Motivation and Machine Learning (Lesson 3) Part 2
Helps you answer the question: "What are the features that are most useful for a given model?" One of the reasons we need to apply this is that the number of features in your original dataset may be very very high.
- Eliminates irrelevant, redundant and highly correlated features
- Reduce dimensionality for increased performance. As many ML models do not cope well on data with very large dimensions(many features).
- We can improve the situation of having too many features through dimensionality reduction.
Commonly used techniques are:
PCA (Principal Component Analysis)
t-SNE (t-Distributed Stochastic Neighboring Entities)
Azure ML prebuilt modules:
Filter-based feature selection: identify columns in the input dataset that have the greatest predictive power
Permutation feature importance: determine the best features to use by computing the feature importance scores
Data drift is change in the input data for a model. Over time, data drift causes degradation in the model's performance, as the input data drifts farther and farther from the data on which the model was trained. Monitoring and idenfifying this data drift helps to improve model performance as a lack of doing so allows decreased accuracy over time.
Changes in the upstream process: data input source changed, measurement unit changed, equipment calibration for data gathering changed etc
Changes in the quality of the data: Changes in customer behaviour, changes in seasonality etc
Monitoring for Data Drift
Azure Machine Learning allows you to set up dataset monitors that can alert you about data drift and even take automatic actions to correct data drift.
The process of monitoring for data drift involves:
Specifying a baseline dataset – usually the training dataset
Specifying a target dataset – usually the input data for the model
Comparing these two datasets over time, to monitor for differences
Here are different types of comparisons you might want to make when monitoring for data drift:
Comparing input data vs. training data: This is a proxy for model accuracy; that is, an increased difference between the input vs. training data is likely to result in a decrease in model accuracy.
Comparing different samples of time series data: In this case, you are checking for a difference between one time period and another.
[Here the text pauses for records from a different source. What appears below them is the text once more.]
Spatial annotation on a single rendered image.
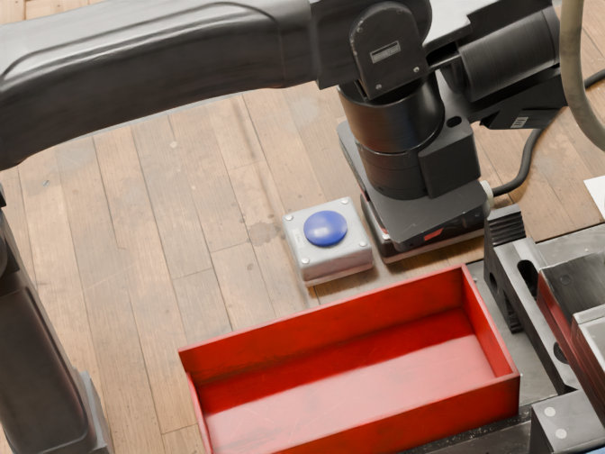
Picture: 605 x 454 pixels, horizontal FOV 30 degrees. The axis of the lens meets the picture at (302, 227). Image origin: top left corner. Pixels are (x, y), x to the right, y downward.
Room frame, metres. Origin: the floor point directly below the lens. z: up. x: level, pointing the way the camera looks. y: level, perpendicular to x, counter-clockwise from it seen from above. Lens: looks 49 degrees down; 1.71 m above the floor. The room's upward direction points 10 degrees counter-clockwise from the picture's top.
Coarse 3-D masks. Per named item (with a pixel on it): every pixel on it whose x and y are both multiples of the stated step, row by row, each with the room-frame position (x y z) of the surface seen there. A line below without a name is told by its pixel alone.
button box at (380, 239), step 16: (592, 80) 0.81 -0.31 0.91; (528, 144) 0.74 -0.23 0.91; (528, 160) 0.72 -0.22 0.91; (496, 192) 0.68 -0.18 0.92; (368, 208) 0.68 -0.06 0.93; (368, 224) 0.68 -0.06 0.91; (480, 224) 0.65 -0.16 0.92; (384, 240) 0.64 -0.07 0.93; (432, 240) 0.64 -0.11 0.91; (448, 240) 0.65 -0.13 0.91; (464, 240) 0.65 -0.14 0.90; (384, 256) 0.64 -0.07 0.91; (400, 256) 0.64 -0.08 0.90
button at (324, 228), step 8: (312, 216) 0.68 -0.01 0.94; (320, 216) 0.67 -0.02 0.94; (328, 216) 0.67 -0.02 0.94; (336, 216) 0.67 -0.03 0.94; (304, 224) 0.67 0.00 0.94; (312, 224) 0.67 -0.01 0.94; (320, 224) 0.66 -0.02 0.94; (328, 224) 0.66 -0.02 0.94; (336, 224) 0.66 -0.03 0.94; (344, 224) 0.66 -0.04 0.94; (304, 232) 0.66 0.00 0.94; (312, 232) 0.66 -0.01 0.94; (320, 232) 0.65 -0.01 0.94; (328, 232) 0.65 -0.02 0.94; (336, 232) 0.65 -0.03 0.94; (344, 232) 0.65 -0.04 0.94; (312, 240) 0.65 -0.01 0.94; (320, 240) 0.65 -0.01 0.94; (328, 240) 0.65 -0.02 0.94; (336, 240) 0.64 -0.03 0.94
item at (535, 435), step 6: (534, 420) 0.41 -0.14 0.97; (534, 426) 0.41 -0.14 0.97; (534, 432) 0.41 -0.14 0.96; (540, 432) 0.40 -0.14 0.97; (534, 438) 0.41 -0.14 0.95; (540, 438) 0.40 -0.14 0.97; (534, 444) 0.41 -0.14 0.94; (540, 444) 0.40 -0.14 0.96; (546, 444) 0.39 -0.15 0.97; (528, 450) 0.42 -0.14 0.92; (534, 450) 0.41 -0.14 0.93; (540, 450) 0.40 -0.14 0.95; (546, 450) 0.39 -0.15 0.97
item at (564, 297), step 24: (576, 264) 0.42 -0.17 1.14; (600, 264) 0.42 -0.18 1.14; (552, 288) 0.41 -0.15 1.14; (576, 288) 0.40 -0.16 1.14; (600, 288) 0.40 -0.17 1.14; (552, 312) 0.40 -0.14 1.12; (576, 312) 0.39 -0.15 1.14; (600, 312) 0.35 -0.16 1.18; (576, 336) 0.35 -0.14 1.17; (600, 336) 0.34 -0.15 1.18; (576, 360) 0.36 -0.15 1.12; (600, 360) 0.32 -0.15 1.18; (600, 384) 0.32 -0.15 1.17; (600, 408) 0.33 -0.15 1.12
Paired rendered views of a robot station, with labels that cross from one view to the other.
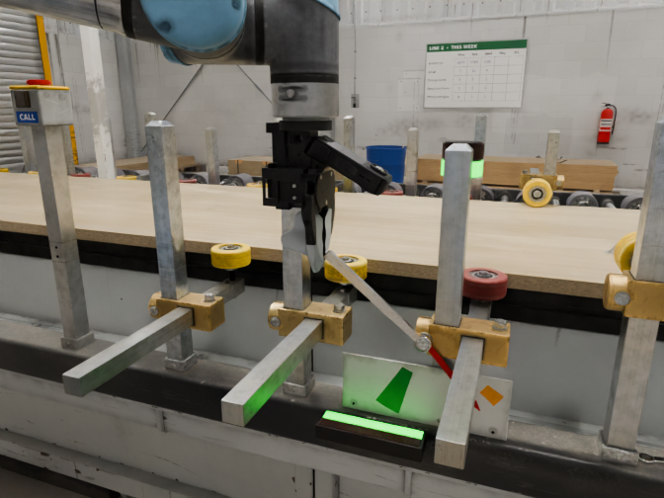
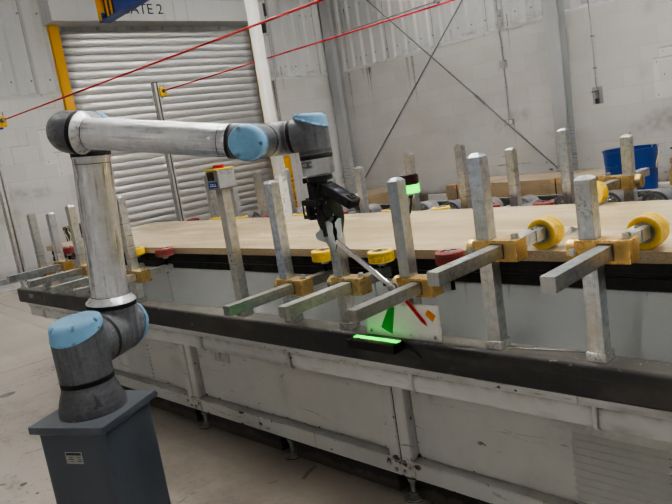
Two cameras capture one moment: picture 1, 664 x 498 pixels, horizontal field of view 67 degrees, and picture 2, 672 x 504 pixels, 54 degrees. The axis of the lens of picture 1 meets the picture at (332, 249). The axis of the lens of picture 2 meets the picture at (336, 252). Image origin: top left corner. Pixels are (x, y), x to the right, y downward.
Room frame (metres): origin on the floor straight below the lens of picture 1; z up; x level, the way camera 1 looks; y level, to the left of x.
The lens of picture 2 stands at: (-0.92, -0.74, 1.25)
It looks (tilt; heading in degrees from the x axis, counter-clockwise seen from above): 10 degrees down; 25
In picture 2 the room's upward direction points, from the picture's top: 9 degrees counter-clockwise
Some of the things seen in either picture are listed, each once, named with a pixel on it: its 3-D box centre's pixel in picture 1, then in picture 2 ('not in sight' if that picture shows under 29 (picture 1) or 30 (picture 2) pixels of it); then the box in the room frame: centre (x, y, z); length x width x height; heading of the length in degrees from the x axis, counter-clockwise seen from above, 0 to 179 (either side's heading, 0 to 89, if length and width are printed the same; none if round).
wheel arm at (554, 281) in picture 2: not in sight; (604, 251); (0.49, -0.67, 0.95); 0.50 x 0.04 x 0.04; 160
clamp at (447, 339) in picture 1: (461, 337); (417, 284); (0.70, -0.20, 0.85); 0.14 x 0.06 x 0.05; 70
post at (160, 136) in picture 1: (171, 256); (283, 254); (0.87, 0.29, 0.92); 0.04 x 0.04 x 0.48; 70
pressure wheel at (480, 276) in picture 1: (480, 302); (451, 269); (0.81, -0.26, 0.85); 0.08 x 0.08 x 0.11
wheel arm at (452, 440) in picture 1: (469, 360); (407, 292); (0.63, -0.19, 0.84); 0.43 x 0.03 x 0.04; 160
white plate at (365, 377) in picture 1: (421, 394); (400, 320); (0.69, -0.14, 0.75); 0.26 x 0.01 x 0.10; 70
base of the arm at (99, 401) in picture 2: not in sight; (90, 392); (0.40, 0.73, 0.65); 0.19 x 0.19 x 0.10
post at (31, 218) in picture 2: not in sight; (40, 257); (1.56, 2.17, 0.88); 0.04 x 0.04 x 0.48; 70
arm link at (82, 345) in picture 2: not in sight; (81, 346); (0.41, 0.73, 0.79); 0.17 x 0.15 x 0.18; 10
For example, a model trained on data collected during one season may perform differently when given data from another time of year. Detecting this seasonal drift in the data will alert you to potential issues with your model's accuracy.
Model Training Basics
In Model Training, the goal is to be able to give the model a set of input features, X, and have it predict the value of some output feature, y. First establish the type of problem. Is it a classification or regression problem? Decide whether you need to scale or encode the data. Then identify input features needed or create new ones through feature engineering.
Model training is the iterative process that involves selecting the hyperparameters, training the model and then evaluating the model performance. Once you've trained your model, you can now run it on the test dataset to see how it performs.
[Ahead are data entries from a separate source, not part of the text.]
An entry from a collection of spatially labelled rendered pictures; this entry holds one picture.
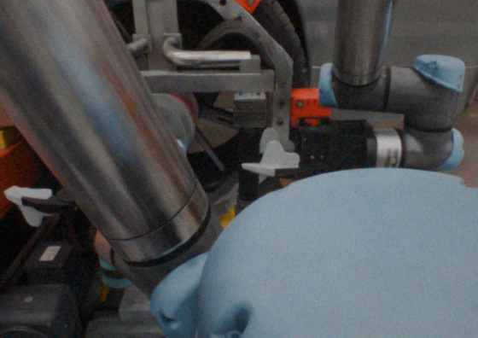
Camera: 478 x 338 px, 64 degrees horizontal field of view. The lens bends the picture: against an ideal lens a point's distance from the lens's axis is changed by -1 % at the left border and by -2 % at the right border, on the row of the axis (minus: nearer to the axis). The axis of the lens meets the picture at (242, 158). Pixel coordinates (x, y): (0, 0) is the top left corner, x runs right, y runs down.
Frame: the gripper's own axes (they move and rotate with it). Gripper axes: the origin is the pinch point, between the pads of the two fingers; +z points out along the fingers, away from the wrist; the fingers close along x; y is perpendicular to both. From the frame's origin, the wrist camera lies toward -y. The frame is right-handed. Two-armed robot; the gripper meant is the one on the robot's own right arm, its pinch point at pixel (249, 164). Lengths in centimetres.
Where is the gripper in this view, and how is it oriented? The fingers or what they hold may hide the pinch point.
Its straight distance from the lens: 65.3
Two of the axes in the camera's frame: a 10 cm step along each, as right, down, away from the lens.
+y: 0.0, -9.0, -4.3
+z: -10.0, 0.2, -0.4
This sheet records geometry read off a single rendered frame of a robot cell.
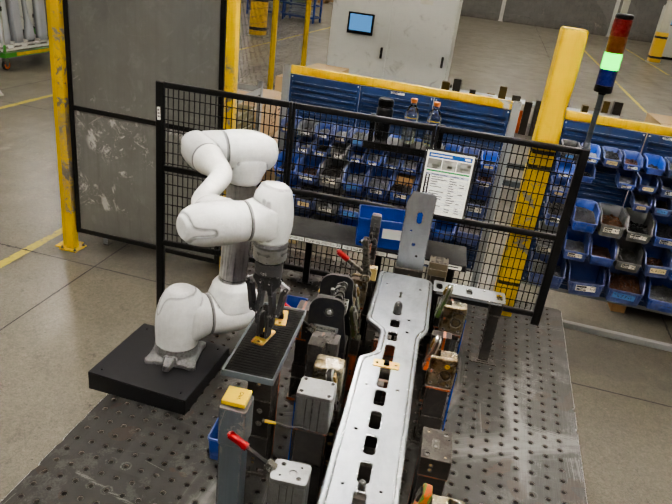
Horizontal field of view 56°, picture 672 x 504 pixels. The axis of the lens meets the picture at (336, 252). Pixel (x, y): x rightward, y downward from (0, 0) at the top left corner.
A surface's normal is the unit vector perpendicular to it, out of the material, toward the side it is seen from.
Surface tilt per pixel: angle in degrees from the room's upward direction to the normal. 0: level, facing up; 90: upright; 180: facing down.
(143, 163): 89
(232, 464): 90
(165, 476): 0
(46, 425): 0
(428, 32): 90
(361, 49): 90
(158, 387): 3
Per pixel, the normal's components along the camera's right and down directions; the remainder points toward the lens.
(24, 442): 0.11, -0.90
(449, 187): -0.18, 0.40
Given a regression problem modeled as y=bx+c
where y is the expected output and x is the input, the values b and c represent the slope and intercept respectively which in machine learning will be the parameters which will be learnt from the data during model training. Examples: weights, bias, costs etc.
In contrast to parameters, hyperparameters are not values that are learned from the data during training. Rather, they are values that we set before the training. Examples: learning rate, batch size, number of clusters, number of layers for deep network.
Because we do not know the best values for these before training, we usually start with a best guess, run the training, adjust the parameters and retrain to get optimal hyperparameter values.
Data for ML is typically into three parts:
- Training data
- Validation data
- Test data
Training data is used to learn the values for the parameters. Model's performance is checked on the validation data and we adjust the hyperparameters until the model performs well with the validation data. Finally, we do a final check on our model's performance with the test data which was never seen by our model.
The Process For Model Training on Azure:
Collect Data - Prepare Model - Train Model - Evaluate Model - Deploy Model - Retraining
Terms to know:
Workspace: This is the very first thing you need to create. It is the the centralized place for working with all the components of the machine learning process.
Experiment: This is just a container that helps you group various artifacts that are related to your machine learning processes
Run: This is one of those artifacts in experiment. It is a process that is delivered and executed in one of the compute resources. Examples: the training/validation of models, the feature engineering codes.
Model registry: This is a service that provides snapshots and versioning for your trained models.
Compute Instances: This refers to a cloud-based workstation that gives you access to various development environments, such as Jupyter Notebooks.
Classification problems are involved when expected outputs are categorical or discrete. There are 3 categories involved:
- Binary Classification: This results only in a binary or 2 class value example: 0 and 1, true and false etc. Binary Classification, Spam Email detection and Fraud detection are common applications.
- Multi Class Single label classification: Unlike the output from binary classification, the output contains multiple classes(three or more values) example: recognize written numbers from 1-10 or recognize days of the week.
- Multt Class Multi Label Classification: Here we have multiple categories, but the output can belong to more than one class. Unlike the previous whose output must belong to a single class, in this case, your output can belong multiple output classes.